Medvedev uncovers security flaws in station swoop

10th February 2011, Comments 0 comments

President Dmitry Medvedev on Thursday dropped by one of Moscow's main railway stations in an unannounced visit, angrily uncovering a raft of security lapses after the airport bombing last month.

With Russia's interior minister, top prosecutor and security service chief in tow, Medvedev appeared to copy the strongman tactics of his mentor Vladimir Putin to show Russians he cares for their security.

Television pictures showed Medvedev marching in unexpectedly into the office of the manager of Kievsky Station in Moscow -- where trains depart for western Russia and Ukraine -- to give the official a blunt dressing-down.

An exasperated-looking Medvedev was shown lamenting he had not seen a single policeman at the station, despite Russia supposedly upping security after the suicide bombing at Domodedovo airport on January 24 that killed 36.

"Where are the police, how are controls carried out?" he asked. "There's no-one in the main hall.
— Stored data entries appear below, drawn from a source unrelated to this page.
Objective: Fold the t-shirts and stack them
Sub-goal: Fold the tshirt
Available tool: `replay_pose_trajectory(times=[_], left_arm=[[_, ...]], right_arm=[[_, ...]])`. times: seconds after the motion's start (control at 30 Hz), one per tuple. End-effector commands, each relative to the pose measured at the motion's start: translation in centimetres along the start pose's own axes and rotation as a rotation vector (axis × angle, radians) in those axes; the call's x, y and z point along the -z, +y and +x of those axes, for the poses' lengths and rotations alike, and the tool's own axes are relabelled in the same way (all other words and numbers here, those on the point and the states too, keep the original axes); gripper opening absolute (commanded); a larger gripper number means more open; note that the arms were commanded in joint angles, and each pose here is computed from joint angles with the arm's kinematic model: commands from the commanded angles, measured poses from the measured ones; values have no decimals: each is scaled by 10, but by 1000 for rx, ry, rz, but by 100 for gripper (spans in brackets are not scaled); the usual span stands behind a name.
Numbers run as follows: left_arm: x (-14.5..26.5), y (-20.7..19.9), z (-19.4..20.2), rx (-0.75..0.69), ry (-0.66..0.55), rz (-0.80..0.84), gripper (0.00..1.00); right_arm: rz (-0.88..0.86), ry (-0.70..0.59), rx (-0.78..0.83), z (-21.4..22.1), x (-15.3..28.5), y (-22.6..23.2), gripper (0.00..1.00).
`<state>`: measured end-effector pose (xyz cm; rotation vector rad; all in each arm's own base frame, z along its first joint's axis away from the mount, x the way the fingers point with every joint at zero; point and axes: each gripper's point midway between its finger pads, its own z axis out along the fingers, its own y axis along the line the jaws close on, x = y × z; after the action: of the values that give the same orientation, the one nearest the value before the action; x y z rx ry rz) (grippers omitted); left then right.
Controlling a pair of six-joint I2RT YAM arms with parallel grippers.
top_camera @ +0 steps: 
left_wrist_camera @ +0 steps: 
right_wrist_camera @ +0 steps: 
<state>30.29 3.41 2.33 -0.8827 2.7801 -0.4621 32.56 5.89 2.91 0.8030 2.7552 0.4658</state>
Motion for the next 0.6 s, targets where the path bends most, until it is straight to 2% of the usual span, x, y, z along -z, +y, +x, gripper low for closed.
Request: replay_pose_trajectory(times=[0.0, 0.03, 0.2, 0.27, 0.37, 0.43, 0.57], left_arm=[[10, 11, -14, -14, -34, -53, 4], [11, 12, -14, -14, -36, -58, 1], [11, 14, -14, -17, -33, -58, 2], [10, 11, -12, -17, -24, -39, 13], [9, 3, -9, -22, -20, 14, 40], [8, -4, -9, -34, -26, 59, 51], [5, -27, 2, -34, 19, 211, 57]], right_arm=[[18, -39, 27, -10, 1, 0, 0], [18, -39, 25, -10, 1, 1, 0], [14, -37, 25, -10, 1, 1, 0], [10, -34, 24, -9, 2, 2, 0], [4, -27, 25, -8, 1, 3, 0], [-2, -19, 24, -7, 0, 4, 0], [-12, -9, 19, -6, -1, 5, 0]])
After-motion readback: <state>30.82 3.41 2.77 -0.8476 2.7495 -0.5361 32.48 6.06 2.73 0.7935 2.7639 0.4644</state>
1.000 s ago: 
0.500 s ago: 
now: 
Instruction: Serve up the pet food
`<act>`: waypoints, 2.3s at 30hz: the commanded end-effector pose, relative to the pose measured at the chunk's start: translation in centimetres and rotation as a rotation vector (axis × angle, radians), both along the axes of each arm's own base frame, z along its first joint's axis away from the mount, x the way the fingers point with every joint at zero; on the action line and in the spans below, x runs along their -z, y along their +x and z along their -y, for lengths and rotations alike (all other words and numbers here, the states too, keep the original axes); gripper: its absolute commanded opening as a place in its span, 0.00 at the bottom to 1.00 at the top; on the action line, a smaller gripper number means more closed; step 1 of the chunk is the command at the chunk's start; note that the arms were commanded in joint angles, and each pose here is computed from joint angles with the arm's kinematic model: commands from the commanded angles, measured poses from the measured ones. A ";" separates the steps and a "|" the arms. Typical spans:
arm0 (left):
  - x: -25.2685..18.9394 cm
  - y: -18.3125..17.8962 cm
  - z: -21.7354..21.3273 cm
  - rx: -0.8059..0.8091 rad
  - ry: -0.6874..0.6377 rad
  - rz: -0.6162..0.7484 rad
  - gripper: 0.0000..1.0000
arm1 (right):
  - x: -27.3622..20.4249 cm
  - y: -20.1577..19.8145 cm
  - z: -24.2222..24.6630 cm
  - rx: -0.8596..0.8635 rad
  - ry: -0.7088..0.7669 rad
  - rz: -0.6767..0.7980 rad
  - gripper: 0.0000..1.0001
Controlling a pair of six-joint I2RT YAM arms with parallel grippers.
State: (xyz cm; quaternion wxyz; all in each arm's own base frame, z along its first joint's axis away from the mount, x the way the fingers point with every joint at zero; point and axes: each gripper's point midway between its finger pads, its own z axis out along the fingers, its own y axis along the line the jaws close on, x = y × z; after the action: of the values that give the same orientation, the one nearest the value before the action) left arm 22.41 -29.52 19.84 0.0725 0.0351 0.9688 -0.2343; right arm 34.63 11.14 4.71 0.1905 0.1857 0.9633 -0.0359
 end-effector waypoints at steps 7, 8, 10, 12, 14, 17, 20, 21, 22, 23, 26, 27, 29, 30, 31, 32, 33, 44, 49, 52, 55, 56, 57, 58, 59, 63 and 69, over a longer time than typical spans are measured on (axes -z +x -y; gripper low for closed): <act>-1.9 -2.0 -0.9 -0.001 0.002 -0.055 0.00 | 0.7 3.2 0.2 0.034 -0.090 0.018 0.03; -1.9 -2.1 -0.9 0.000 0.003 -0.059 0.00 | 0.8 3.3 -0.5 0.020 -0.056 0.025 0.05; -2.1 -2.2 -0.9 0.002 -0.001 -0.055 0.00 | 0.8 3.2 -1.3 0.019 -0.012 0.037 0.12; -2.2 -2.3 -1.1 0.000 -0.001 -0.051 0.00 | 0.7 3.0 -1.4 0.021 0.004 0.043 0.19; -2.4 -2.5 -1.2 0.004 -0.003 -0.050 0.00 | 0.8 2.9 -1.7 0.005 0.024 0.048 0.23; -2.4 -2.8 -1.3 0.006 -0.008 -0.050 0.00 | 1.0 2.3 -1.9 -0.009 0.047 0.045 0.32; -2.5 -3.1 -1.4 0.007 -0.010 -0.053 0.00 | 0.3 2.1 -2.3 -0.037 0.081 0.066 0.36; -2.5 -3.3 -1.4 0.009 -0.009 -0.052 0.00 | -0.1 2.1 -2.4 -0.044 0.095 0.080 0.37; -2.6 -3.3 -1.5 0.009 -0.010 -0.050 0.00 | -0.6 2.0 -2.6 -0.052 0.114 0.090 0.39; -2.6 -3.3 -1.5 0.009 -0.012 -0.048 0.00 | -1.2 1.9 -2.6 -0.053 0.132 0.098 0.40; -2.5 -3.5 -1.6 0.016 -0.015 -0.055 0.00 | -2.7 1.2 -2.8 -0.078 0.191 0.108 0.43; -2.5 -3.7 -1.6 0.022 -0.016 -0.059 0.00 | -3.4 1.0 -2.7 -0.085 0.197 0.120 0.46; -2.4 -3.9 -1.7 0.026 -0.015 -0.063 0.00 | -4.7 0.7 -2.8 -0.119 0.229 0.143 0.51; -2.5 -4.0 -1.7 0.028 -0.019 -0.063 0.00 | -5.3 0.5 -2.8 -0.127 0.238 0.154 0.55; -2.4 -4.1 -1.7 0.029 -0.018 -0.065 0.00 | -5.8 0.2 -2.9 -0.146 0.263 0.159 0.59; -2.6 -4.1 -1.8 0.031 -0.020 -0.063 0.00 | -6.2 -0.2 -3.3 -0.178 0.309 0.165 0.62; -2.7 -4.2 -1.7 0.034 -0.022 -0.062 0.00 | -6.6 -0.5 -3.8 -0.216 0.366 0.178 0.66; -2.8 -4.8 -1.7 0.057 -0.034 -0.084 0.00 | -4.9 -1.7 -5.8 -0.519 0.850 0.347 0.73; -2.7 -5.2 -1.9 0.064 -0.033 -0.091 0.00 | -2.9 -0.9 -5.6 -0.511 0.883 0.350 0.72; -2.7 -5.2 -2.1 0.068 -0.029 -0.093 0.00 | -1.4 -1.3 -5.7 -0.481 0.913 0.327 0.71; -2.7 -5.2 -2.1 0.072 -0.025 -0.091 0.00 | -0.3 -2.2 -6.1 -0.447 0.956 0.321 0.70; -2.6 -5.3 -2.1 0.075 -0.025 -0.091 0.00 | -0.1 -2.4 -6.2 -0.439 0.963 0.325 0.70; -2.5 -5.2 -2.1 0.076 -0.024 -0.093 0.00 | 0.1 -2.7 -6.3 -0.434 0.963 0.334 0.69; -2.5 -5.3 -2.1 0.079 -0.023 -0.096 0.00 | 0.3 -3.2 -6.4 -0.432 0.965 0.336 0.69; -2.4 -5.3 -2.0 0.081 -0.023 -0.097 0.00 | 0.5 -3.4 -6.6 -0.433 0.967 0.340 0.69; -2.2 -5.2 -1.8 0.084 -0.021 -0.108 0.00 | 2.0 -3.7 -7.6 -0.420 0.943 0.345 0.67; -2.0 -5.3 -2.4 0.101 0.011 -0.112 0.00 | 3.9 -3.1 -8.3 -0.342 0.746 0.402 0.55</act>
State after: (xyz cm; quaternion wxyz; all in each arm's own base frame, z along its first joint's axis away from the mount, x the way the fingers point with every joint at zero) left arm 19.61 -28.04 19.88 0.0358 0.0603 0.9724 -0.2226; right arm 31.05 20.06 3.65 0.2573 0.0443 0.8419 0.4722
They (the police) have to be on patrol," he fumed.

The wobbling television pictures -- which appeared to have been shot in the style of a reality TV show -- then showed Medvedev charging into the office of the station's transport police to ask what was wrong.

In more mimicry of Putin's penchant for handing out instant retribution, Medvedev then appeared to instruct prosecutor general Yury Chaika to investigate the security measures of state-controlled Russian Railways (RZD)."

"Yury Yakovlevich, you need to sort out RZD," Medvedev told the prosecutor tersely.

Russian news agencies said that Medvedev then telephoned the powerful chief of RZD, Vladimir Yakunin, with a blunt order to rectify the situation.

"Put order in place and report back to me within three days," he said.

Medvedev and other Russian officials had expressed anger that the Domodedovo airport bomber was allowed to enter the arrivals hall on January 24 without going through a single security check.

However liberal Russian analysts have often expressed doubt if the high profile media stunts and scoldings of officials carried out by Putin and Medvedev ever lead to any lasting change.